Thermal performance of cascaded latent heat thermal energy storage units constructed based on solid-liquid interface information
Yang Hu, Kun Zhang, Junqing Wang, KeWei Song, Liang-Bi Wang, Guangtian Shi
Abstract
A novel approach to constructing cascaded latent heat thermal energy storage units is proposed to enhance the thermal performance of horizontally placed shell-and-tube phase change heat storage systems . This method is based on the solid-liquid interface variation patterns during the solidification and melting processes. It creates interfaces between different phase change materials within the cascaded latent heat thermal energy storage unit to shorten melting time and increase thermal performance by optimizing the unit's internal structure to balance heat transfer rates across all areas. The enthalpy-porosity method was used to numerically study the phase change phenomenon. The inner tube of the units was set as an isothermal boundary, and the outer shell was insulated.
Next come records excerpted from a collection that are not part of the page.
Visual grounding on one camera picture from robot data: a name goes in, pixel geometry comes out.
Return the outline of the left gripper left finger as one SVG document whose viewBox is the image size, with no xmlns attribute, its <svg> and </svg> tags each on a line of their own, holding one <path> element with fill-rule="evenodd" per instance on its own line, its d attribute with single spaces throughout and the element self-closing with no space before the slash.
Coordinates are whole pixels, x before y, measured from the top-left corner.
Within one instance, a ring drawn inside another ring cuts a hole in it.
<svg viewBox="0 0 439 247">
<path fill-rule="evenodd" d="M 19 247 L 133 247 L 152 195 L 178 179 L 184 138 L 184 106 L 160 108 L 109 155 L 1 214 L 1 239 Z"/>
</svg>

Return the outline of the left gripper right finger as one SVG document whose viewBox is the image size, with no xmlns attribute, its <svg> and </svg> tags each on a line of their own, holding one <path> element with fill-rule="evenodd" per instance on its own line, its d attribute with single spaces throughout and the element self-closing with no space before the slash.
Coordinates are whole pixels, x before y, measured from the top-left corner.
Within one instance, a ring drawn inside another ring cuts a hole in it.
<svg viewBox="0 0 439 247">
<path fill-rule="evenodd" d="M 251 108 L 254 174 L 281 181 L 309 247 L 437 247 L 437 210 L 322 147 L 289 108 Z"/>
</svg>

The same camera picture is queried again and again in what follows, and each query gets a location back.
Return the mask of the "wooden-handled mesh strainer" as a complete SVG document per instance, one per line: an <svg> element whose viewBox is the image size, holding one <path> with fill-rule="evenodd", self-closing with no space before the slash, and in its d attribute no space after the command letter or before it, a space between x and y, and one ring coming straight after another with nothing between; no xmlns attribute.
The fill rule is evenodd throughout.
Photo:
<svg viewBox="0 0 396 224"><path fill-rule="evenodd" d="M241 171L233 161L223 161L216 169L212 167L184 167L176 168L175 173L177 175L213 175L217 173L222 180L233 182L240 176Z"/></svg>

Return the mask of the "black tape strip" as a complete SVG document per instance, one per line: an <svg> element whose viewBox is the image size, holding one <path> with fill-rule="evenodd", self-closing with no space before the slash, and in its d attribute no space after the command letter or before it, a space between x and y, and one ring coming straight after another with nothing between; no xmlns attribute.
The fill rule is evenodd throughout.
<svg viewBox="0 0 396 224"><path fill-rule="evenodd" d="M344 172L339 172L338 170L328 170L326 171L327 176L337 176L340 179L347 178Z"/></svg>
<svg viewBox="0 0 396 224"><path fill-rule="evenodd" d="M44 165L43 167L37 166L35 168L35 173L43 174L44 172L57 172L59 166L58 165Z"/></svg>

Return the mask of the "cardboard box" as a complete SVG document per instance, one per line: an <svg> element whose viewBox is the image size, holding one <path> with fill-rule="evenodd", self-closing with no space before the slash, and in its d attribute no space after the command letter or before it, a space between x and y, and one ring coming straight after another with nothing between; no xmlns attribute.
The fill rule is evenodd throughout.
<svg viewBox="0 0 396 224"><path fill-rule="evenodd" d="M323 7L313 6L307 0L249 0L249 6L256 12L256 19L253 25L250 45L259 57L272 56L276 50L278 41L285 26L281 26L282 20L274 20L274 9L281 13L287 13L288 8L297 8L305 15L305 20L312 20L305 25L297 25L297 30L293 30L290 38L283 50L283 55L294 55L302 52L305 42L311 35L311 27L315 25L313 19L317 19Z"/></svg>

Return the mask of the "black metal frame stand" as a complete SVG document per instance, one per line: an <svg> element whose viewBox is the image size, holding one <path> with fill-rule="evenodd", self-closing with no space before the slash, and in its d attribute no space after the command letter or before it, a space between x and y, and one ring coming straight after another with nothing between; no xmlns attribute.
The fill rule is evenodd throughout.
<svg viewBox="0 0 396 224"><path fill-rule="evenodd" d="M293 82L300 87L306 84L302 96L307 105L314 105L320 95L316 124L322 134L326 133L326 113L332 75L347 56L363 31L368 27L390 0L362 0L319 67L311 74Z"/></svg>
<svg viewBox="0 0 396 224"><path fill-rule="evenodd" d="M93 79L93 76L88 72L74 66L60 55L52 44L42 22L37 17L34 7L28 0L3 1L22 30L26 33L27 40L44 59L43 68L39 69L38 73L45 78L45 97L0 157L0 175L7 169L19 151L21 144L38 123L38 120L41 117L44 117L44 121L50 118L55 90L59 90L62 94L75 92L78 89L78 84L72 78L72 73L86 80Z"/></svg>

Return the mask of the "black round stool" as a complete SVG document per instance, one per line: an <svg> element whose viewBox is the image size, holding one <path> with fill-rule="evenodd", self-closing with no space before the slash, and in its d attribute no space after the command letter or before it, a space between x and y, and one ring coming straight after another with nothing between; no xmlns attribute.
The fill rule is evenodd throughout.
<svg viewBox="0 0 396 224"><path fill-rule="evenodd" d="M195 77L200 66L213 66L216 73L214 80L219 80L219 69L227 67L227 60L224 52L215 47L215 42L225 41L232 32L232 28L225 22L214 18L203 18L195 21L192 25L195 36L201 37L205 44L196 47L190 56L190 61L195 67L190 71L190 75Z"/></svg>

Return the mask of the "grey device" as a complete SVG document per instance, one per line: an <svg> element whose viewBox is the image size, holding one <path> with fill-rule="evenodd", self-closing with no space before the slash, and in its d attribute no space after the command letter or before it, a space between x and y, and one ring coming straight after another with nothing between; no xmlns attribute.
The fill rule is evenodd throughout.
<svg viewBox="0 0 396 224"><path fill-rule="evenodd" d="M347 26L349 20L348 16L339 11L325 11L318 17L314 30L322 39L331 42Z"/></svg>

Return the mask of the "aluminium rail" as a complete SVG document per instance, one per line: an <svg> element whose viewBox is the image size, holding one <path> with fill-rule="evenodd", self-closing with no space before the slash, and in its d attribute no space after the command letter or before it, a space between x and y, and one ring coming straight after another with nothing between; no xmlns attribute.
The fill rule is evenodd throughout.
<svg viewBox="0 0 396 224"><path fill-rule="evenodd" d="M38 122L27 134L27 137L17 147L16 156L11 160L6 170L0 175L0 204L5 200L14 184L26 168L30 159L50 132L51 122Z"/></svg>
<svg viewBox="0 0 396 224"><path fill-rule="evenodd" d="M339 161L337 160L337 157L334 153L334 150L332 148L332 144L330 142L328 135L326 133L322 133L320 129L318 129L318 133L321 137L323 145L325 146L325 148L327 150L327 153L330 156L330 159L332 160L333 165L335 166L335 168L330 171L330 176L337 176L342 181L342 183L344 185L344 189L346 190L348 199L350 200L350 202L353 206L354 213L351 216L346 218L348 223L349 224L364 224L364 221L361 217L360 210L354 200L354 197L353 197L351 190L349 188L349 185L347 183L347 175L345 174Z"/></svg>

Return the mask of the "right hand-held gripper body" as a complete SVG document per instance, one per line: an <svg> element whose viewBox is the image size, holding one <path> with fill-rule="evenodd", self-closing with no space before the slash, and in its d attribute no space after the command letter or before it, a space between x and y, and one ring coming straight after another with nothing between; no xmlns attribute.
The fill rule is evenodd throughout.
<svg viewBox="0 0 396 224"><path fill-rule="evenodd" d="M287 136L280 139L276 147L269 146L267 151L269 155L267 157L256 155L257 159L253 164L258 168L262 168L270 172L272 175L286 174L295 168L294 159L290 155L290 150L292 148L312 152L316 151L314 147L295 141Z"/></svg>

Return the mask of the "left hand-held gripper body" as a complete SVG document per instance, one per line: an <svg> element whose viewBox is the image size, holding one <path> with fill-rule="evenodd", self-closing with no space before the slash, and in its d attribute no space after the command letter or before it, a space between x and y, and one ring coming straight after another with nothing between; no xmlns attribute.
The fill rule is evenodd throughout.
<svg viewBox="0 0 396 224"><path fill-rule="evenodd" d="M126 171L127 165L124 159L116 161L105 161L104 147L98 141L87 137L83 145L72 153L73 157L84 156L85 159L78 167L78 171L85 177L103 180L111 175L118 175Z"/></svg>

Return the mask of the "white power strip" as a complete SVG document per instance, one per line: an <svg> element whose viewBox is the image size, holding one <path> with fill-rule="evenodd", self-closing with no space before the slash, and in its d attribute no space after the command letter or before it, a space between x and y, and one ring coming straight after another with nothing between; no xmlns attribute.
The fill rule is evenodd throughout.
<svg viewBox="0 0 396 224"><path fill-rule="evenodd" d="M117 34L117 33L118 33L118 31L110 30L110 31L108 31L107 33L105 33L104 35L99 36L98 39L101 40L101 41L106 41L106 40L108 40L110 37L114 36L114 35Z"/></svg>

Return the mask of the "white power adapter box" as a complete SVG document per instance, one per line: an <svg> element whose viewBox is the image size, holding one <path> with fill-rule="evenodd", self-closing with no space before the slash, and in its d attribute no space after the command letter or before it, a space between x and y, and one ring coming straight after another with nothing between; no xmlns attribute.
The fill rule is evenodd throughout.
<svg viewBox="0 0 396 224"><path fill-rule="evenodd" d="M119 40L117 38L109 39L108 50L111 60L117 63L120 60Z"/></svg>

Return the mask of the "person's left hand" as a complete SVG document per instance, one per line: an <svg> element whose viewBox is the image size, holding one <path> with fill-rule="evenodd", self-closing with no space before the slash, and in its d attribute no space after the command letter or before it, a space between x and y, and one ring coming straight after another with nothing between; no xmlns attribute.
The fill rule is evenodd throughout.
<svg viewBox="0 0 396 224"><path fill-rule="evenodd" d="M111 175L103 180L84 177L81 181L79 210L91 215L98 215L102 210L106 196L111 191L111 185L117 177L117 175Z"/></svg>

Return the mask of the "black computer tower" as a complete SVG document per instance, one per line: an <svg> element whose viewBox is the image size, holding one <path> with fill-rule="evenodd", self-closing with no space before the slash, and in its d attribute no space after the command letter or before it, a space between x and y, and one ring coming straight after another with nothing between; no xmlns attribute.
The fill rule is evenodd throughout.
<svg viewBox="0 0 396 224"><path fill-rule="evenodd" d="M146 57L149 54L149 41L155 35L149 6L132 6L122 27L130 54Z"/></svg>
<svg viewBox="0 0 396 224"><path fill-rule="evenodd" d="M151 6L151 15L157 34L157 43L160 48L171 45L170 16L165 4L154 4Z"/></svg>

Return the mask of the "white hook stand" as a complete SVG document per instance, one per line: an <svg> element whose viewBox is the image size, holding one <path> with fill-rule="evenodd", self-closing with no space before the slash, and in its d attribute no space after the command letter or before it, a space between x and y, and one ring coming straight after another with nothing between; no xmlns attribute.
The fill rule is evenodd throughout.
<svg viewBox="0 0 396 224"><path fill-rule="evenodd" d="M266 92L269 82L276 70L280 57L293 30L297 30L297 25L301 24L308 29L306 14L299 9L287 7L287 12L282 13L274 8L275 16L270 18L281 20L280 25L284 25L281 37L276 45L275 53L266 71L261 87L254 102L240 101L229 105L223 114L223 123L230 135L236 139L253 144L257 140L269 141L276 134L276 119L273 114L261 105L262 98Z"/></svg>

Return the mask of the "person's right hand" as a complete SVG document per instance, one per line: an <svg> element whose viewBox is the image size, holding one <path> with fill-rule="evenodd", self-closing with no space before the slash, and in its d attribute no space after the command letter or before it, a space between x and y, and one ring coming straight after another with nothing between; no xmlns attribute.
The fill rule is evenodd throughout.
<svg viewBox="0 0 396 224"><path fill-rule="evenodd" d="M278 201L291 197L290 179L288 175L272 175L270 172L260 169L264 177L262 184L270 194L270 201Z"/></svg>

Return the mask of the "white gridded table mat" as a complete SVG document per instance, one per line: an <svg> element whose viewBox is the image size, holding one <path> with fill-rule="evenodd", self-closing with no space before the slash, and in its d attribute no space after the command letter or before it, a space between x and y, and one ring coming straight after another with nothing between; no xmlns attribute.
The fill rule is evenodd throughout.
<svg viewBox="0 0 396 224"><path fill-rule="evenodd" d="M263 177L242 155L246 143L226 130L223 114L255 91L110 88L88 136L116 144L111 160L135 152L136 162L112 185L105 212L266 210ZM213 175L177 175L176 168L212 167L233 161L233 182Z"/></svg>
Findings from this cascaded latent heat thermal energy storage system demonstrate that, compared to single-latent heat thermal energy storage units, the average heat transfer rates during solidification and melting increased by 27.3% and 36.7%, respectively. The average heat transfer rate during solidification improved by 11.7% compared to traditional concentric circular cascaded latent heat thermal energy storage units. These results indicate that this method can significantly enhance the thermal performance of latent heat thermal energy storage units, providing valuable insights for future structural optimization.